The key question was how to co-ordinate its reconstruction in a way that was practical, sustainable, and fitted in with the needs of the economy…. For example, the military installed or repaired several diesel generators in Basra. This was a short-term engineering solution-what the military called a “Quick Impact Project.” Yet these projects were ultimately unsustainable, because Iraq was a net importer of diesel and the local director generals understandably didn’t want to spend precious operating budgets on expensive diesel fuel.[2]

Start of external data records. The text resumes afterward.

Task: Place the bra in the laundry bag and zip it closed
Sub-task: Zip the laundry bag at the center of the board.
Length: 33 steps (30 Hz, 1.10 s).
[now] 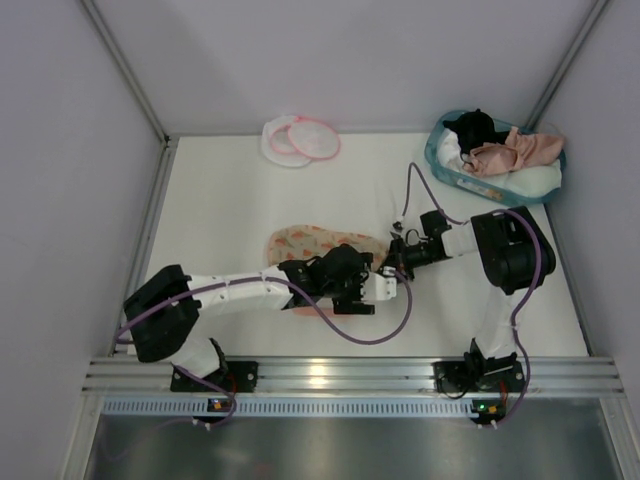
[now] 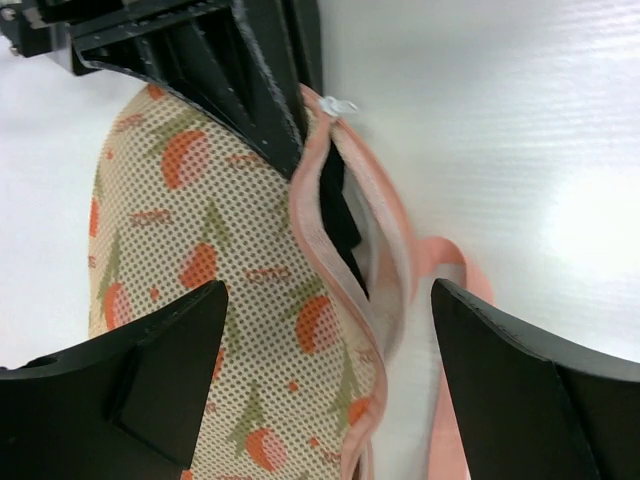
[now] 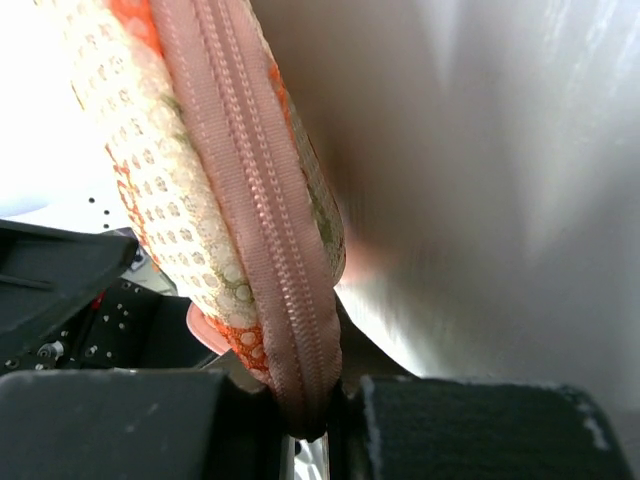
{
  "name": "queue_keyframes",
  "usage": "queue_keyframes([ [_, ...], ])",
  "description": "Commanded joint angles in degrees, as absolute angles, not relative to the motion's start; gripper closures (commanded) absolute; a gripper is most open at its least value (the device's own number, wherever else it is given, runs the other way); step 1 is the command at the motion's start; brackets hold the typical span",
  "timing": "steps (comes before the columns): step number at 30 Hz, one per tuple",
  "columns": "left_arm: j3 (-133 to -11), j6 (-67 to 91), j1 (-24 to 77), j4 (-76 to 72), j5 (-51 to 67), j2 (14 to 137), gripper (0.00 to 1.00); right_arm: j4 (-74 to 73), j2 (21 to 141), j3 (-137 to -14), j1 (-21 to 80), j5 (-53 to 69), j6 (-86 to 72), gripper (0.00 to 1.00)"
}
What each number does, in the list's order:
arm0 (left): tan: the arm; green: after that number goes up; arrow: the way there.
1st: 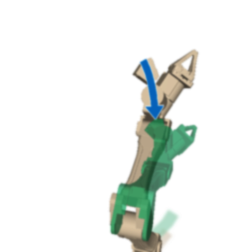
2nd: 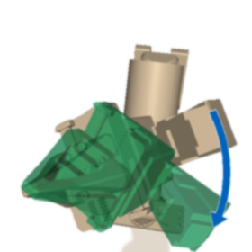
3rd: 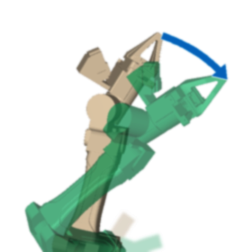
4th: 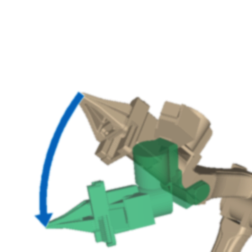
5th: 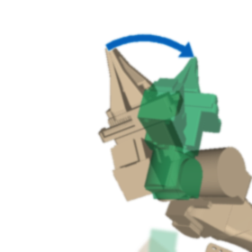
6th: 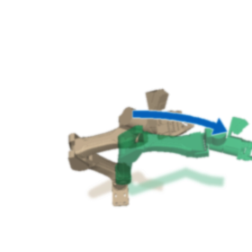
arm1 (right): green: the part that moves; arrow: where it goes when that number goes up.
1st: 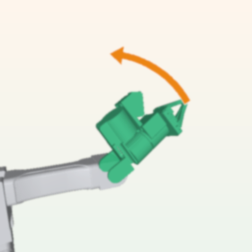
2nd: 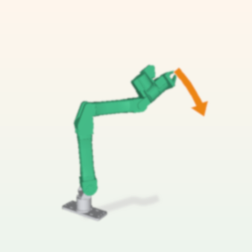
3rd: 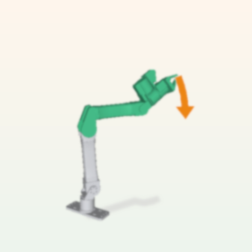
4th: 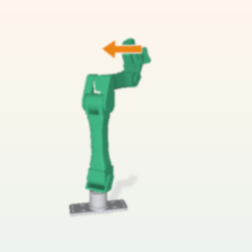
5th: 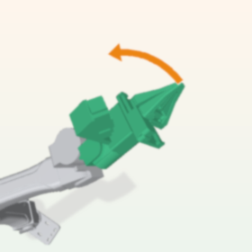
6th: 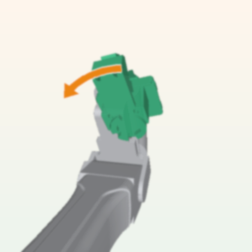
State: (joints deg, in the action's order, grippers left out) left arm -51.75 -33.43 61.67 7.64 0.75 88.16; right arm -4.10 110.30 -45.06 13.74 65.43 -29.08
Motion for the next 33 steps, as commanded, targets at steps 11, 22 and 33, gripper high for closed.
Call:
queue_keyframes([
  [11,-64.7,-55.1,64.5,26.6,12.2,90.5,0.52,-3.4,109.9,-45.1,13.5,65.5,-32.0,1.00],
  [22,-51.5,-71.5,71.9,-1.6,3.6,90.8,0.47,-0.7,109.7,-43.7,13.6,67.5,-36.6,1.00],
  [33,-43.2,-82.6,75.2,-25.2,-7.5,97.4,0.47,-1.6,109.2,-43.2,13.6,67.1,-36.6,1.00],
])
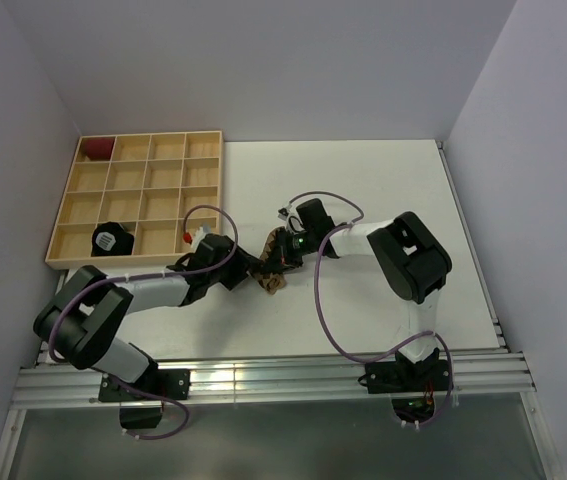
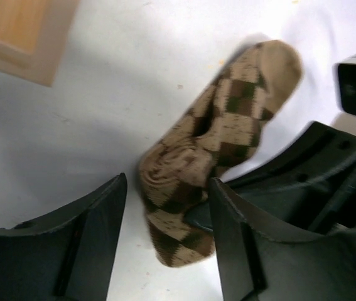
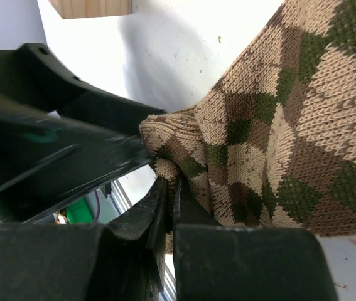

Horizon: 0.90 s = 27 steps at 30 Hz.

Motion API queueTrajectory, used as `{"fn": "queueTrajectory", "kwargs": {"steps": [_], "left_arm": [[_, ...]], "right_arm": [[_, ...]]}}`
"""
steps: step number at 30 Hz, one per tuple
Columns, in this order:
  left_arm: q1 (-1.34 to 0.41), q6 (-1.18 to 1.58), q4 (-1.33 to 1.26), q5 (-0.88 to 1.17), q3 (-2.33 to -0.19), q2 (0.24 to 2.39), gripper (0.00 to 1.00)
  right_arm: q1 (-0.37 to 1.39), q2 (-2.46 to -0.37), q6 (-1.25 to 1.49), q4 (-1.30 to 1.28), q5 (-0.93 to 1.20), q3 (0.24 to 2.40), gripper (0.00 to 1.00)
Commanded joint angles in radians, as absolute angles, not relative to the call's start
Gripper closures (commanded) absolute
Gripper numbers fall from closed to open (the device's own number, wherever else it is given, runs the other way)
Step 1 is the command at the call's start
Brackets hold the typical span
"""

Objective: Roll the socks
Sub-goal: Roll the sock at the center of the board.

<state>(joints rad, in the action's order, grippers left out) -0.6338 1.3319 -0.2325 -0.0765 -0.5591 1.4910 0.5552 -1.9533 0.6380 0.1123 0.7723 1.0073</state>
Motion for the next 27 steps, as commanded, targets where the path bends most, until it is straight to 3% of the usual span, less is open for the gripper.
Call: {"fn": "queueTrajectory", "kwargs": {"steps": [1,8,10,13,15,16,22,27], "left_arm": [[-0.635,1.361,-0.265,-0.077,-0.574,1.534,0.41],[-0.637,1.368,-0.19,-0.084,-0.586,1.583,0.54],[-0.637,1.365,-0.131,-0.09,-0.61,1.604,0.67],[-0.64,1.356,-0.074,-0.098,-0.656,1.637,0.74],[-0.64,1.353,-0.061,-0.086,-0.667,1.649,0.75],[-0.64,1.353,-0.057,-0.084,-0.669,1.657,0.76],[-0.641,1.313,0.041,-0.127,-0.728,1.655,0.78],[-0.641,1.258,0.126,-0.137,-0.796,1.663,0.77]], "right_arm": [[0.555,-2.008,0.615,0.055,0.646,0.969,1.0],[0.56,-1.991,0.588,0.064,0.627,0.971,1.0],[0.566,-1.967,0.556,0.06,0.609,0.969,1.0],[0.586,-1.898,0.505,0.061,0.551,0.959,0.96],[0.613,-1.85,0.47,0.029,0.506,0.965,0.9],[0.623,-1.835,0.441,0.022,0.47,0.968,0.81],[0.655,-1.646,0.355,0.067,0.325,0.898,0.51],[0.718,-1.45,0.203,0.155,0.099,0.779,0.39]]}}
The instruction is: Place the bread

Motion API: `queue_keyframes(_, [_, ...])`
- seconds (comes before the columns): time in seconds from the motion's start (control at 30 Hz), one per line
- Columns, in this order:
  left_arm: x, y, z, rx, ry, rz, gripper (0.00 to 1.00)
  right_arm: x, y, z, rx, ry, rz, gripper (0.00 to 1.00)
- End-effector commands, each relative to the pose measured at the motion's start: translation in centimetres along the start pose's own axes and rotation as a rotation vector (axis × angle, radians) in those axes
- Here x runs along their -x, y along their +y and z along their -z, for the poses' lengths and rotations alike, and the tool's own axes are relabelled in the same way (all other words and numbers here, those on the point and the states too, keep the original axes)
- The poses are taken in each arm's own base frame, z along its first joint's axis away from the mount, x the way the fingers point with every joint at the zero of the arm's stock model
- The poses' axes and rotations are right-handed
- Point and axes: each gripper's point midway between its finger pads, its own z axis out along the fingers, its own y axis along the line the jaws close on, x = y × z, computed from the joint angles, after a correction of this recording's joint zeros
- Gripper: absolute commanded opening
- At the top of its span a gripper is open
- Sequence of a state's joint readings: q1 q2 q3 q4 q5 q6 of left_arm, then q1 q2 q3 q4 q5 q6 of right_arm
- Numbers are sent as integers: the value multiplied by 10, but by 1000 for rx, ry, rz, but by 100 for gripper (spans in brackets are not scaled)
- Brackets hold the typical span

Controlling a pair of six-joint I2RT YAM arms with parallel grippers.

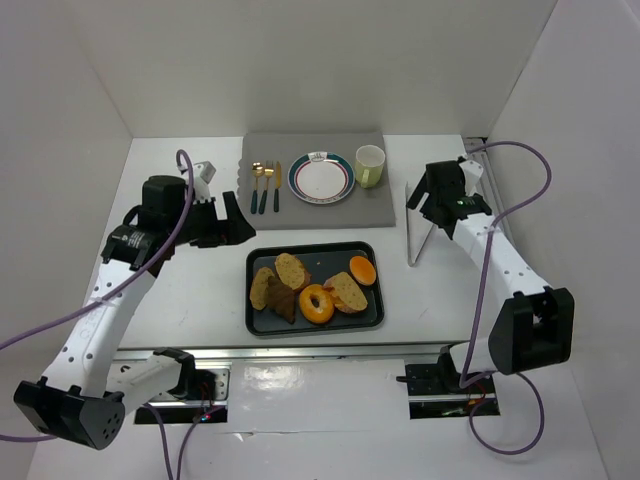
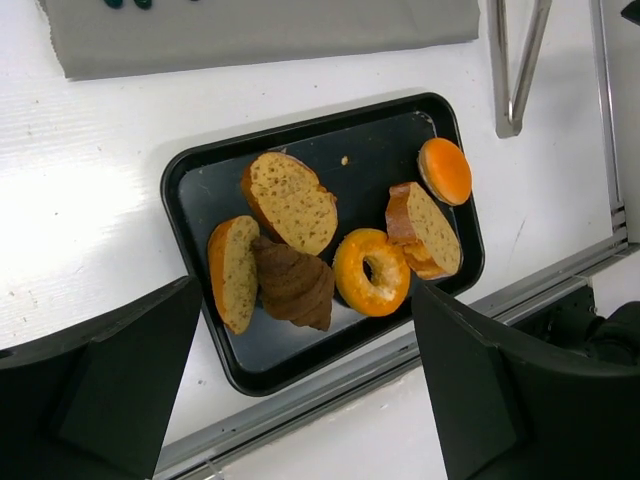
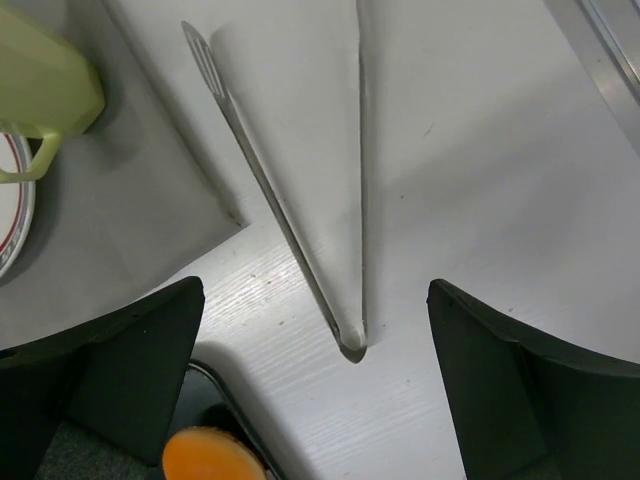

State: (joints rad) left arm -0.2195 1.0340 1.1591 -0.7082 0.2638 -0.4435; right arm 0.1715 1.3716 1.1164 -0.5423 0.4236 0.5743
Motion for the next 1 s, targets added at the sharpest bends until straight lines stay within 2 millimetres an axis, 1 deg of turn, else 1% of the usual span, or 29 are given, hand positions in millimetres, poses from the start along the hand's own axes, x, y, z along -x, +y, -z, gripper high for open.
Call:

Past lessons, some from urban contingencies, others not, once again demonstrate the wisdom in looking over our shoulders as we plan for, respond to, and consider the consequences of decisions related to urban disasters. For example, studies have concluded that charging even a small amount rather than giving away something for free often leads to better use of the resource received. Recipients rightly feel they have invested in the item or service, thereby giving it concrete value. Poorly thought-out aid can instead have a variety of unintended—often negative—consequences. Providing rebuilding funds even though original locations are in vulnerable areas reinforces views that it is okay to risk repeat events (decisions that will be increasingly costly as climate change continues to make its impact known).[3] The form of aid can also influence perceptions. When the state of a local economy and availability of essentials allow, many NGOs prefer providing cash rather than delivering food, diapers, medicines, and other forms of assistance. First, cash can be spent on items or services thought most needed by the recipient whereas other forms of aid risk not meeting needs or doing so less effectively. Cash delivery (or its equivalent) also tends to be cheaper and less logistically demanding. A US government estimate figures transport and other costs consume up to 65 percent of emergency food assistance. The same study concluded that almost 20 percent more people can get aid when it comes in the form of cash.[4] Arguably even better: funds in the form of cash cards rather than hard currency. Requiring a password to use and reducing the recipient’s risk of loss due to theft, the cards can be remotely topped up after designated periods, reinforcing the need to demonstrate discipline in spending. Monitoring expenditures can also help in reducing fraud or other forms of misuse. For example, distribution of cards to local NGO or government personnel only to find expenditures are less reflective of locals’ needs than those aid providers’ wants allows issuers to take actions reducing corruption. More sophisticated monitoring of expenditures could help identify a population’s recipients who need assistance in balancing dietary intake or, conceivably, provide early warning of essentials that might come to be in short supply due to high card-funded demand.

Endnotes

[1] Jun Hongo, “Tokyo underground: taking property development to new depths,” The Japan Times, April 12, 2014, https://www.japantimes.co.jp/life/2014/04/12/lifestyle/tokyo-underground/#.XDp77M9KgWo (accessed January 12, 2019).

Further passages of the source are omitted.